Aim of the task
Locate the line that contains "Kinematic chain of" in the entries below, then repeat it and every following line through the line that contains "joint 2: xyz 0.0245", exactly, and no others.

━━━

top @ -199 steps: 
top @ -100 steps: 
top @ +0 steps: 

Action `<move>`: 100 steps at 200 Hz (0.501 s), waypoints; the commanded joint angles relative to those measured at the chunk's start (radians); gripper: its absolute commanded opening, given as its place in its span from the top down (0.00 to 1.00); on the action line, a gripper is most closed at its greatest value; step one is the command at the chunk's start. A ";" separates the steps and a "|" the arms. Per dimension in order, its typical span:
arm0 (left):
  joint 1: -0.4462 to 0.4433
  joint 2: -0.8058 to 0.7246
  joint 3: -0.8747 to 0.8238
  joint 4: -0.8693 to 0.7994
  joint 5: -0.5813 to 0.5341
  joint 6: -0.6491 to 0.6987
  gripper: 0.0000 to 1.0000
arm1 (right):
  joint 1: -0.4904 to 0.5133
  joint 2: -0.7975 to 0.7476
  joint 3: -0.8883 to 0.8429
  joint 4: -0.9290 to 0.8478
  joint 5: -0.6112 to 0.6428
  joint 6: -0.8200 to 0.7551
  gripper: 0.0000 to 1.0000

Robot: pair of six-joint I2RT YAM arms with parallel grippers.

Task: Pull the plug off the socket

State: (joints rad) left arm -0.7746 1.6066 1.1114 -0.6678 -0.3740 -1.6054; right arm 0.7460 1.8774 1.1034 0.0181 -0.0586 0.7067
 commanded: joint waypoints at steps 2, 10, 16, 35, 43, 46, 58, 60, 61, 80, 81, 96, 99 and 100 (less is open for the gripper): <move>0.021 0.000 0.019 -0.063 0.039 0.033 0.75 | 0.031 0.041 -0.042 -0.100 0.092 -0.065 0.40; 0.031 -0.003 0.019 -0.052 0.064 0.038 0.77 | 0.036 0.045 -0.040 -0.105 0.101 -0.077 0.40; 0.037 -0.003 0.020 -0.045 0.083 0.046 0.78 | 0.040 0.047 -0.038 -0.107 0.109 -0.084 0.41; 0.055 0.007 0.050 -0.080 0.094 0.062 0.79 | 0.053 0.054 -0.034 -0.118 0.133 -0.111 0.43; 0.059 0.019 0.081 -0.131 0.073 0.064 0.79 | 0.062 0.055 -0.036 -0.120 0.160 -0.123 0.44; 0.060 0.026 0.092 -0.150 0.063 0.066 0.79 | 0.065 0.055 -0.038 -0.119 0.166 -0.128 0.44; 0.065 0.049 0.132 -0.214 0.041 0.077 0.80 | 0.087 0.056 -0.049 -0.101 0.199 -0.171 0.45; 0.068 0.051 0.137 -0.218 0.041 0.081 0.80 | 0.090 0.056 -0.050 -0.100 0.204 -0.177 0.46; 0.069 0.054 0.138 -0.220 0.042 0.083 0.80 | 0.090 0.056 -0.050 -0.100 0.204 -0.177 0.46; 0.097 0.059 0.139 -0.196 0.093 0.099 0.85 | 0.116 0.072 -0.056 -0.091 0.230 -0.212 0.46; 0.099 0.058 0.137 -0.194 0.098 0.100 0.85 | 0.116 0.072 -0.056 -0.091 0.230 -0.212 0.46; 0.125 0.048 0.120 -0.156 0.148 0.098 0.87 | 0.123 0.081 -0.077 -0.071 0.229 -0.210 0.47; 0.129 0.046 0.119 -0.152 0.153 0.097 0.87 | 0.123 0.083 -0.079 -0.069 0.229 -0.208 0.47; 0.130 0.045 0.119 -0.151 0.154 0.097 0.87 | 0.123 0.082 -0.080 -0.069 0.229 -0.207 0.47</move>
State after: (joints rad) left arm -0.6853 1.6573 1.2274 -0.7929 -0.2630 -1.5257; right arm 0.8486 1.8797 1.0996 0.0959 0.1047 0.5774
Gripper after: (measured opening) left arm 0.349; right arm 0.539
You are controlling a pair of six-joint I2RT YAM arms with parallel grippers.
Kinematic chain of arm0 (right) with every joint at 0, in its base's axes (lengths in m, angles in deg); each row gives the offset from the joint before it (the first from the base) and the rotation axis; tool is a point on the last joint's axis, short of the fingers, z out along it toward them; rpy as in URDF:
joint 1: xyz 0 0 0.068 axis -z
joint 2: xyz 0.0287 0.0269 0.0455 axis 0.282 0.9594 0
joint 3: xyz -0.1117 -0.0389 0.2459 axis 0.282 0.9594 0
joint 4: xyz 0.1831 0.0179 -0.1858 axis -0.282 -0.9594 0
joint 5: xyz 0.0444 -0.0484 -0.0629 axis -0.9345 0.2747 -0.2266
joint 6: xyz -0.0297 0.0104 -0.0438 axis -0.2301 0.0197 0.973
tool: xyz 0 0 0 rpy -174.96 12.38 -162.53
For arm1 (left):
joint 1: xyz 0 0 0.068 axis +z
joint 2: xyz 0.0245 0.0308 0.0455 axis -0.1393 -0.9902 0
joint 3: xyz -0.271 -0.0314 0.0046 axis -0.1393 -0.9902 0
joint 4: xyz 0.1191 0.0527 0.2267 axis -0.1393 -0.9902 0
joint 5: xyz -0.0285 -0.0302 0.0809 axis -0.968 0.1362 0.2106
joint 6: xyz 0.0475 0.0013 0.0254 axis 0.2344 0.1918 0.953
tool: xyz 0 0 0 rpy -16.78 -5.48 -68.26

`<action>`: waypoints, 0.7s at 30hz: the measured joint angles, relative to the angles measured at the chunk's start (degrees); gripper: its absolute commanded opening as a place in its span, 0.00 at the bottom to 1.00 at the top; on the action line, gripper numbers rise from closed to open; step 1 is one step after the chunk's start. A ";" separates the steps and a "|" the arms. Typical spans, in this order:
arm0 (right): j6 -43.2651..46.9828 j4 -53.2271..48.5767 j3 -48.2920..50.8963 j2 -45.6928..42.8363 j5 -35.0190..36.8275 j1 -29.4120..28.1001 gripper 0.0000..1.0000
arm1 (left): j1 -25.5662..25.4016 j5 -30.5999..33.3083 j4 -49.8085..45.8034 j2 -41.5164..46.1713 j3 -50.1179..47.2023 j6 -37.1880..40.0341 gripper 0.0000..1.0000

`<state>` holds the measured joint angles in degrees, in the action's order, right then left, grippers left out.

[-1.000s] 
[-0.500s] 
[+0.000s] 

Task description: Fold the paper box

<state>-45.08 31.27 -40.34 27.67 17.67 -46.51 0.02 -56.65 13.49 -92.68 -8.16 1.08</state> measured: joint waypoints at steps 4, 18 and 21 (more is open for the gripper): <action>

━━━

Answer to the exercise
Kinematic chain of arm0 (right) with every joint at 0, in its base's axes (lengths in m, angles in deg); each row gives the offset from the joint before it (the first from the base) and the rotation axis; tool is a point on the last joint's axis, short of the fingers, z out along it toward them; rpy as in URDF:
joint 1: xyz 0 0 0.068 axis -z
joint 2: xyz 0.0287 0.0269 0.0455 axis 0.282 0.9594 0
joint 3: xyz -0.1117 -0.0389 0.2459 axis 0.282 0.9594 0
joint 4: xyz 0.1831 0.0179 -0.1858 axis -0.282 -0.9594 0
joint 5: xyz 0.0444 -0.0484 -0.0629 axis -0.9345 0.2747 -0.2266
joint 6: xyz -0.0297 0.0104 -0.0438 axis -0.2301 0.0197 0.973
tool: xyz 0 0 0 rpy -174.96 12.38 -162.53
For arm1 (left):
joint 1: xyz 0 0 0.068 axis +z
joint 2: xyz 0.0245 0.0308 0.0455 axis -0.1393 -0.9902 0

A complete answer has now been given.